Interaction between elevated CO2 and phytoplankton-derived organic matter under solar radiation on bacterial metabolism from coastal waters
Antonio Fuentes-Lema1, Henar Sanleón-Bartolomé2, Luis M. Lubián3, and Cristina Sobrino1 1UVigo Marine Research Centre; Lagoas Marcosende Campus 36331 Vigo, Spain
2Spanish Institute of Oceanography (IEO). Paseo Marítimo Alcalde Francisco Vázquez 10, 15001 A Coruña, Spain
3Institute of Marine Sciences of Andalucía (CSIC). Campus Univ. Rio San Pedro. 11519 Puerto Real, Cádiz, Spain
Abstract. Microcosm experiments to assess bacterioplankton response to phytoplankton-derived organic matter obtained under current and future-ocean CO2 levels were performed. Surface seawater enriched with inorganic nutrients was bubbled for 8 days with air (current CO2 scenario) or with a 1000 ppm CO2–air mixture (future CO2 scenario) under solar radiation.
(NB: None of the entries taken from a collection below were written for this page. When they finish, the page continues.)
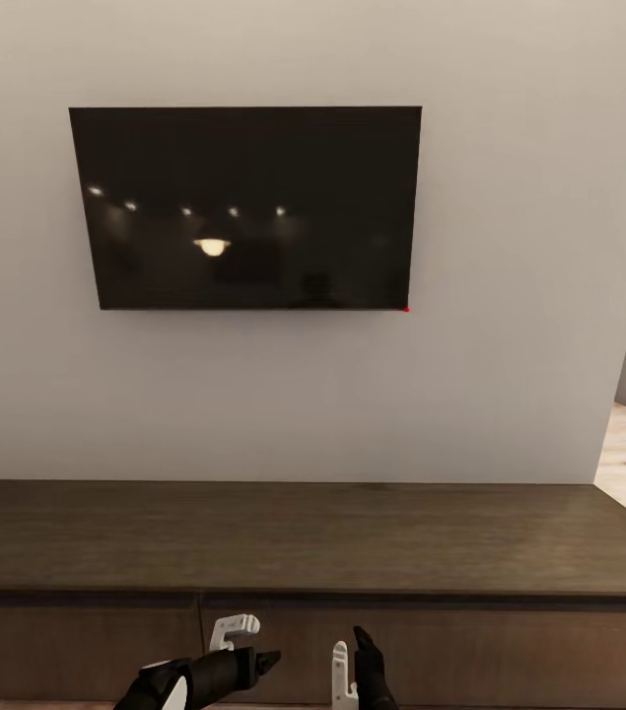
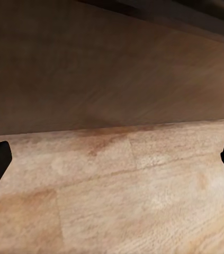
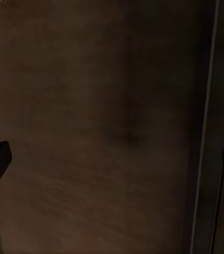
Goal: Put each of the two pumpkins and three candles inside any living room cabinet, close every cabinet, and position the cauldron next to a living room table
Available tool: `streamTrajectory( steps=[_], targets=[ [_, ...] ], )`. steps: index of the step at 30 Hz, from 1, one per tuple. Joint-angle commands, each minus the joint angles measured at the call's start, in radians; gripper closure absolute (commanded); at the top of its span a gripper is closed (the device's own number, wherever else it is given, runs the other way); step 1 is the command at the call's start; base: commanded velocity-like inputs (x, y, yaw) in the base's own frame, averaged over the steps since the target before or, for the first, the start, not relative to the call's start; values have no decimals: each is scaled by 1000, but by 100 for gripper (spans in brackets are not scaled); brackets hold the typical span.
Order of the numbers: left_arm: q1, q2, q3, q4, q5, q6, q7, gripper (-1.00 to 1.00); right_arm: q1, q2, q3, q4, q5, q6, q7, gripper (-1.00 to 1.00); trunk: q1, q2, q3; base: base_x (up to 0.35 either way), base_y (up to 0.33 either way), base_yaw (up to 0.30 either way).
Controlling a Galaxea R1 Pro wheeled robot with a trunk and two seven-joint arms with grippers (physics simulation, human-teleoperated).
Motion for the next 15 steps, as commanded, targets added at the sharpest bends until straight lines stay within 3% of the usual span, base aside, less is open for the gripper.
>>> streamTrajectory(
  steps=[1,15],
  targets=[
    [0,0,-1,-1,10,9,1,-100,-1,0,4,1,9,1,-3,-100,0,-1,-1,0,0,0],
    [0,-1,-2,-1,10,9,1,-100,-1,0,4,2,9,-16,-2,-100,0,-1,-1,0,0,0]
  ],
)
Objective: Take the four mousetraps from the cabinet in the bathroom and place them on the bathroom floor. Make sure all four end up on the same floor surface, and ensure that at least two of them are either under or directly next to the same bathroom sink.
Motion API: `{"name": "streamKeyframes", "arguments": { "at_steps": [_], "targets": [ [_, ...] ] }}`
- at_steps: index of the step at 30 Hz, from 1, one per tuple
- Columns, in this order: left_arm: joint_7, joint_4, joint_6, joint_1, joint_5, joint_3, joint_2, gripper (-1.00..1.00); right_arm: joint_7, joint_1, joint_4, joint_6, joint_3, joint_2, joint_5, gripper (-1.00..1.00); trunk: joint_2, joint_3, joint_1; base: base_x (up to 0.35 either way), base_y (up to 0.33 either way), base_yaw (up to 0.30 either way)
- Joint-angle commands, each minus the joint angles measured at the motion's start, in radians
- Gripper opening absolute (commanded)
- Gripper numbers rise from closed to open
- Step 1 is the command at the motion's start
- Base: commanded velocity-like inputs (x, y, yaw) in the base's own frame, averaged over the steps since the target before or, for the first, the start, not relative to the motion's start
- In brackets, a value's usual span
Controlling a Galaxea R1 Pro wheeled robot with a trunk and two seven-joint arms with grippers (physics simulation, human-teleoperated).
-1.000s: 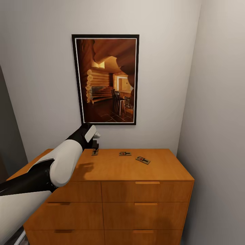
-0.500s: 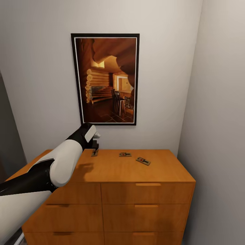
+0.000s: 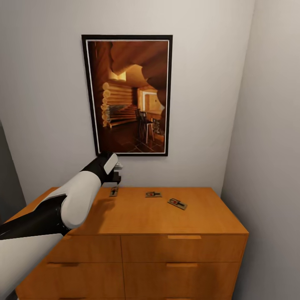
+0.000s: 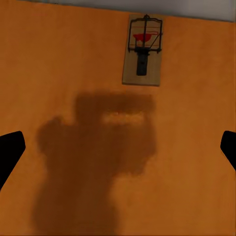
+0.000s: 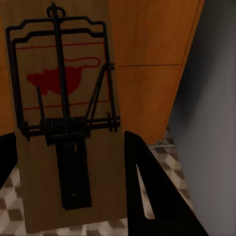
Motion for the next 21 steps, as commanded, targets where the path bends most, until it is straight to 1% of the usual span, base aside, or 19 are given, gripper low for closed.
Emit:
{"name": "streamKeyframes", "arguments": {
  "at_steps": [1, 4, 15, 21],
  "targets": [
    [0.005, -0.001, 0.003, -0.001, 0.001, 0.005, -0.001, 1.00, 0.012, 0.000, -0.002, -0.001, 0.003, -0.001, -0.014, -1.00, -0.001, -0.001, 0.000, 0.146, -0.043, 0.000],
    [0.005, -0.001, 0.003, -0.001, 0.000, 0.005, -0.001, 1.00, 0.012, 0.000, -0.002, -0.001, 0.003, -0.001, -0.014, -1.00, -0.001, -0.001, 0.000, 0.076, -0.024, 0.000],
    [0.005, -0.001, 0.003, -0.001, 0.000, 0.005, -0.001, 1.00, 0.012, 0.000, -0.002, -0.001, 0.003, -0.001, -0.014, -1.00, -0.001, -0.001, 0.000, 0.007, -0.006, 0.000],
    [0.005, 0.000, 0.003, -0.001, 0.000, 0.005, -0.001, 1.00, 0.012, 0.000, -0.002, -0.001, 0.003, -0.001, -0.014, -1.00, -0.001, -0.001, 0.000, 0.000, -0.112, 0.000]
  ]
}}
The organic matter produced under the current and future CO2 scenarios was subsequently used as inoculum. Triplicate 12 L flasks filled with 1.2 µm-filtered natural seawater enriched with the organic matter inocula were incubated in the dark for 8 days under CO2 conditions simulating current and future CO2 scenarios to study the bacterial response. The acidification of the media increased bacterial respiration at the beginning of the experiment while the addition of the organic matter produced under future levels of CO2 was related to changes in bacterial production and abundance. The balance between both, respiration and production, made that the bacteria grown under future CO2 levels with an addition of non-acidified matter showed the best growth efficiency at the end of the incubation. However cells grown under future scenarios with high CO2 levels and acidified organic matter additions did not perform differently than those grown under present CO2 conditions, independently of the addition of acidified or non-acidified organic matter. This study demonstrates that the increase in atmospheric CO2 concentrations can affect bacterioplankton directly by changes in the respiration rate and indirectly by changes on the organic matter with concomitant effects on bacterial production and abundance.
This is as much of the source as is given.